WHAT YOU SHOULD DO:
Each line from the one with "cream plastic hanger: 176,0" through the final line of the entries below must be printed exactly, and the pictures must not be.

(RECORD EXTRACTS)

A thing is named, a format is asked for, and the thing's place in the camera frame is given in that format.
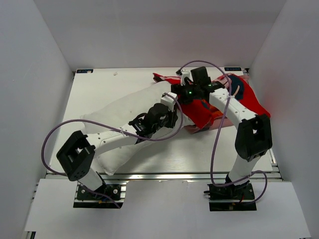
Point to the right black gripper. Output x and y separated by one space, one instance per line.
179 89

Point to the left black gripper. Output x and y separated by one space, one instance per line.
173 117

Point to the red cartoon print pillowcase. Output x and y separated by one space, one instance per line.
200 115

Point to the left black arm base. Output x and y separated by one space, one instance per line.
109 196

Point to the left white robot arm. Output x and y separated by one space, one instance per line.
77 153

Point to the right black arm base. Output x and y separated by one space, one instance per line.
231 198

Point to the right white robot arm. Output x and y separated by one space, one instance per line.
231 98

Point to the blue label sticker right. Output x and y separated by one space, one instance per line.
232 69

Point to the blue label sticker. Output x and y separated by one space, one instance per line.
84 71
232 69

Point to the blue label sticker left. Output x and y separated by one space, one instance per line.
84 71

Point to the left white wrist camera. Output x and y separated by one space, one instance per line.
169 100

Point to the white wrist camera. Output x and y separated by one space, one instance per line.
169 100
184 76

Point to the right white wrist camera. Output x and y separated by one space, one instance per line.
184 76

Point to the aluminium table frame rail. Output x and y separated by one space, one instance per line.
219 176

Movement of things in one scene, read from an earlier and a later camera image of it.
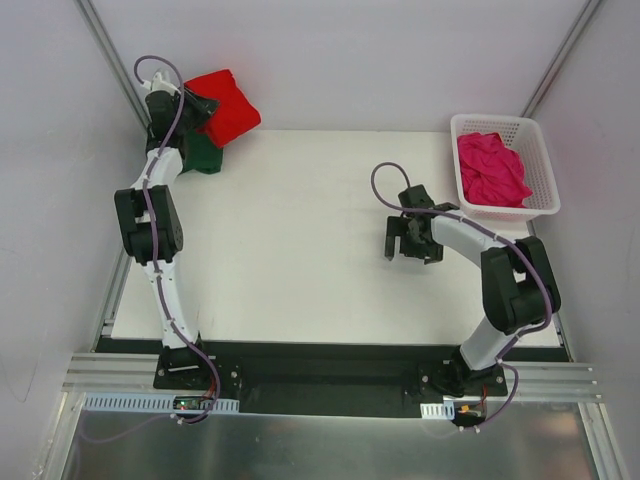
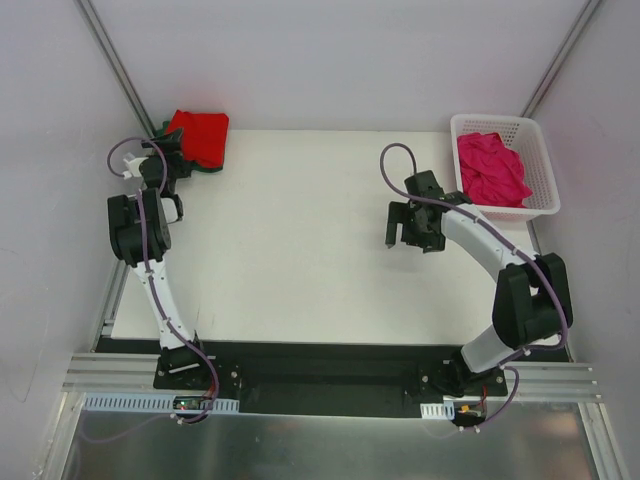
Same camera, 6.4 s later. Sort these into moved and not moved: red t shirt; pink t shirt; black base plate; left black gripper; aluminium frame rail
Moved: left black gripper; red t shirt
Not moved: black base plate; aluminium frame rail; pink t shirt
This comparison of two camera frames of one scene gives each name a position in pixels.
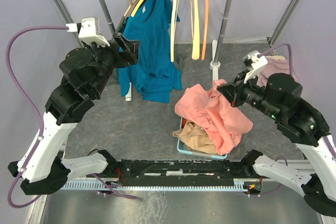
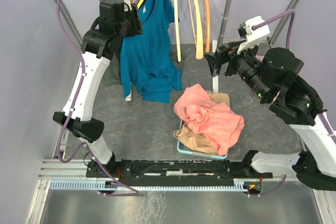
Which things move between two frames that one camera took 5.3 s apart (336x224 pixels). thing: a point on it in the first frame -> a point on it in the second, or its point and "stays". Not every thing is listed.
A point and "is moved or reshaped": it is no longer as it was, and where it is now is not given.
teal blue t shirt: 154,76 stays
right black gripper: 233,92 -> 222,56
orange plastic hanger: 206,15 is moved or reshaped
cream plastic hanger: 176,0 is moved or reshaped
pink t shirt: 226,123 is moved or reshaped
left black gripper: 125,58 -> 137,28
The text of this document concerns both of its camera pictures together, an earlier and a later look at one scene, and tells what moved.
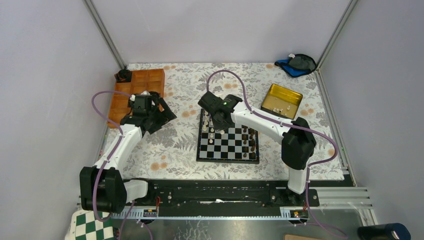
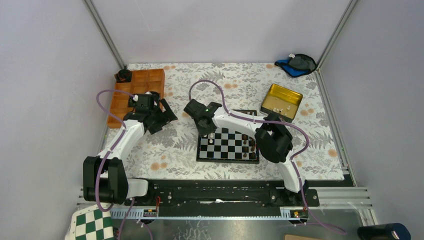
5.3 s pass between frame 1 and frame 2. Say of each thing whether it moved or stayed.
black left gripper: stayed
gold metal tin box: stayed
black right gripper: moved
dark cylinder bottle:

(End RECORD EXTRACTS)

RESPONSE TO THE EXERCISE:
cream plastic hanger: 176,0 is moved or reshaped
pink t shirt: 226,123 is moved or reshaped
left black gripper: 125,58 -> 137,28
The text of this document concerns both of its camera pictures together, an earlier and a later look at one scene, and tells what moved.
5.3 s pass between frame 1 and frame 2. Say of each thing whether it moved or stayed.
black left gripper: stayed
gold metal tin box: stayed
black right gripper: moved
dark cylinder bottle:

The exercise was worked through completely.